In 1999 Risan funded a team of 16 software engineers to develop technology that would protect record companies, Hollywood studios, and other digital content owners against piracy and ensure accurate monetization of their content. In 2001 Risan began filing domestic and foreign digital media and security patent applications, more than 20 of which have been allowed to date.

==== Beatles controversy ====
In November 2009 Risan sparked a copyright controversy when BlueBeat offered its full catalog of simulated songs for $0.25 per download, including, for the first time, Beatles songs.

London-based EMI Group Ltd. filed suit, accusing BlueBeat of violating copyright law by offering the Beatles’ entire catalog without EMI’s permission. A spokesperson for EMI said the company had "not authorized content to be sold or made available on Bluebeat.com." In court filings, BlueBeat asserted that it legally licensed the Beatles simulations and was paying royalties due. BlueBeat further claimed that it lawfully simulated the Beatles songs under the sound-alike provision of Section 114 (b) of the Copyright Act."

After listening to the BlueBeat simulations, Federal Judge John F. Walter issued a temporary restraining order against BlueBeat.com to stop selling the Beatles song simulations online, opining that differences in the sound recordings were not discernible. BlueBeat agreed to stop selling the Beatles simulations until the U.S. Copyright Office issues a registration for the simulations, and settled the EMI lawsuit with no admission of liability for $950,000.

== Personal life ==

=== Collections ===
Hank Risan musical instrument collection included more than 750 examples of fine 19th and 20th century acoustic instruments.
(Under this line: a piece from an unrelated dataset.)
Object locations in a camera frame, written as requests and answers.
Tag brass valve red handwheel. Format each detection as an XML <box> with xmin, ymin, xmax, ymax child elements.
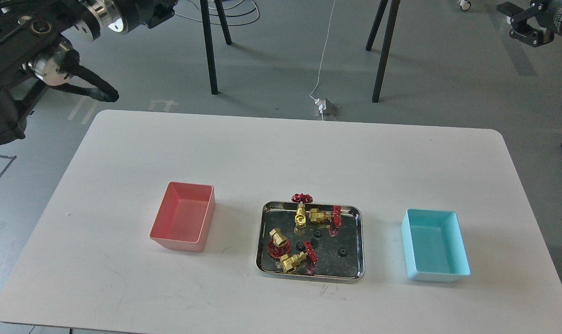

Risan owns an 1835 Martin 2½-17 guitar that is believed to have accompanied Mark Twain (born Samuel Clemens) throughout his life. During a 1999 appearance on National Public Radio's (NPR) "All Things Considered" program Risan played an arrangement of the Stephen Foster classic, "Old Susannah," on the Twain guitar.

In 2014, Risan placed 265 of his classic guitars on the block with boutique auction house Guernsey's in New York. The auction was called "The Artistry of the Guitar". However, many of the guitars, including the Martin--which was ultimately purchased by The Martin Guitar Company--did not reach their pre-auction estimates or reserves.

Risan also owns an authenticated Maltese Falcon prop from the 1941 Warner Bros. film production directed by John Huston and starring Humphrey Bogart.